Pros and Cons of investing in a short-term debt fund
1. Shorter maturity term renders short-term debt funds less sensitive to changes in interest rates
While the debt theory infers that the market value of debt decrease with increase in interest rates and vice versa, short-term debt funds are only marginally impacted in value with changes in market interest rates.
Further, such debt funds in general may perform comparably better when interest rates in the market head southwards. Less sensitivity of short-term debt funds to interest rates, in turn, assures of safe and stable returns.
Such investments provide flexibility and enable an investor to make an exit as and when there is requirement for funds at no costs. In this respect, short-term debt funds score over fixed deposits that charge on early breakage of term deposits with the bank.
3. Tax efficient
Gains on short-term debt funds with maturity term of over a year attract lesser tax for assesses falling under high-tax bracket as against tax that is charged on interest income on bank fixed deposits.

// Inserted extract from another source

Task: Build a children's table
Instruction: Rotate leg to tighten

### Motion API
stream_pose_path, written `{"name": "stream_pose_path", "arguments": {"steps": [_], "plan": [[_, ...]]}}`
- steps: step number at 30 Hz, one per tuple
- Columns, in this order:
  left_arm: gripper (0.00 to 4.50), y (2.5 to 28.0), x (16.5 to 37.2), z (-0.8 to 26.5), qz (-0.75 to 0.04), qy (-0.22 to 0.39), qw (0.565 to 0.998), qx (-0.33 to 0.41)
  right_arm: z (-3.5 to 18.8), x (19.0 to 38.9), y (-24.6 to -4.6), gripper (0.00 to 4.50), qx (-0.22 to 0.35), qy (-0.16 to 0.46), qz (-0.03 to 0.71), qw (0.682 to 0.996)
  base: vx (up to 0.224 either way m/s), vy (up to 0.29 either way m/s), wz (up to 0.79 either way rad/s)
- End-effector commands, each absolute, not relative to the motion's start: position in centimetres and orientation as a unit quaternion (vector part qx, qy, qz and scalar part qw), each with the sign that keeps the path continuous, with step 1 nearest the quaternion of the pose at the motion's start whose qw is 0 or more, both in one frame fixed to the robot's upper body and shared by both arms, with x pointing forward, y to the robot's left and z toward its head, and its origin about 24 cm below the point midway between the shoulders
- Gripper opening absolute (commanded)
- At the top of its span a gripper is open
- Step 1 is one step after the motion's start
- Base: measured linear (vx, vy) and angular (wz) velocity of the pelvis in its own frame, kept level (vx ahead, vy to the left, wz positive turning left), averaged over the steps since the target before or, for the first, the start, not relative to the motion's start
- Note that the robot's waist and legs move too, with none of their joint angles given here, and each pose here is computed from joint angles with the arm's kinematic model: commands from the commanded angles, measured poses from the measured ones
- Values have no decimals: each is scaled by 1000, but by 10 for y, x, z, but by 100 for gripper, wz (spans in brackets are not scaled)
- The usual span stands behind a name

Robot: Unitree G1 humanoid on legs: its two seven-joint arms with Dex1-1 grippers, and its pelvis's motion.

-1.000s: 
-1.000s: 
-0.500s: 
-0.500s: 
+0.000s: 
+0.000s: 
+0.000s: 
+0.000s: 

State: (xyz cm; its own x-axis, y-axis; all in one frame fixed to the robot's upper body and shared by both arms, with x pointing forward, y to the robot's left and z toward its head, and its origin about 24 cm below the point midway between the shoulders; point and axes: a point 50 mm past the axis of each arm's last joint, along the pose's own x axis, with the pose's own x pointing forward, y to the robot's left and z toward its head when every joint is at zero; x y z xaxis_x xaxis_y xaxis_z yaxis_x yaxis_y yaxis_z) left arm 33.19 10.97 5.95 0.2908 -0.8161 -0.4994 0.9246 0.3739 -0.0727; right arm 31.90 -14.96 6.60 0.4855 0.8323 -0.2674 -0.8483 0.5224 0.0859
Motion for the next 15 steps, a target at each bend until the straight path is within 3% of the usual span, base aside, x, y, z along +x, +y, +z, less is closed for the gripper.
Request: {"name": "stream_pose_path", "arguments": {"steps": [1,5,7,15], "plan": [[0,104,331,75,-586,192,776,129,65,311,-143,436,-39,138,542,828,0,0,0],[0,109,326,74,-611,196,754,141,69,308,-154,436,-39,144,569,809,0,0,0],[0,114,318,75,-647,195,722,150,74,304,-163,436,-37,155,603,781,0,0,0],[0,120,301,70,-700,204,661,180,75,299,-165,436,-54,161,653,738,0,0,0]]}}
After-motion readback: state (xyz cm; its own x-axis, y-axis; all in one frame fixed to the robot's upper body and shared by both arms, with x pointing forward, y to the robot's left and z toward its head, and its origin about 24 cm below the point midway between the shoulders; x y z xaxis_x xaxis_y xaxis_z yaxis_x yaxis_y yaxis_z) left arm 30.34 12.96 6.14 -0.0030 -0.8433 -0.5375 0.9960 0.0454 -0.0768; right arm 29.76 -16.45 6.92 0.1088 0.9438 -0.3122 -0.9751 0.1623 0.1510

Risks associated with short-term debt funds
Like, every other financial instrument, short-term debt funds bear an inherent risk.
1. Interest rate risk
In general, interest rate changes in the economy, tend to impact short-term debt funds. Nevertheless, due to the shorter maturity period, the value of such funds register only a marginal change.
2. Credit risk
In case, the company managing the short-term debt funds or the issuer of the financial instruments in which the funds are invested default, the investor has to confront the default risk. So, while investing a common investor should factor all such considerations. Generally, the fund however, invests in extremely safe instruments which are highly rated.
3. Inflation-rate risk
The investment in short-term debt funds hold suitable only when the investment horizon of the investor is small, say 2 or 3 years. As only then it is able to provide suitable returns. Otherwise, for a longer term, an investor can consider investing in equities that would provide better returns and offset an increasing inflation rate.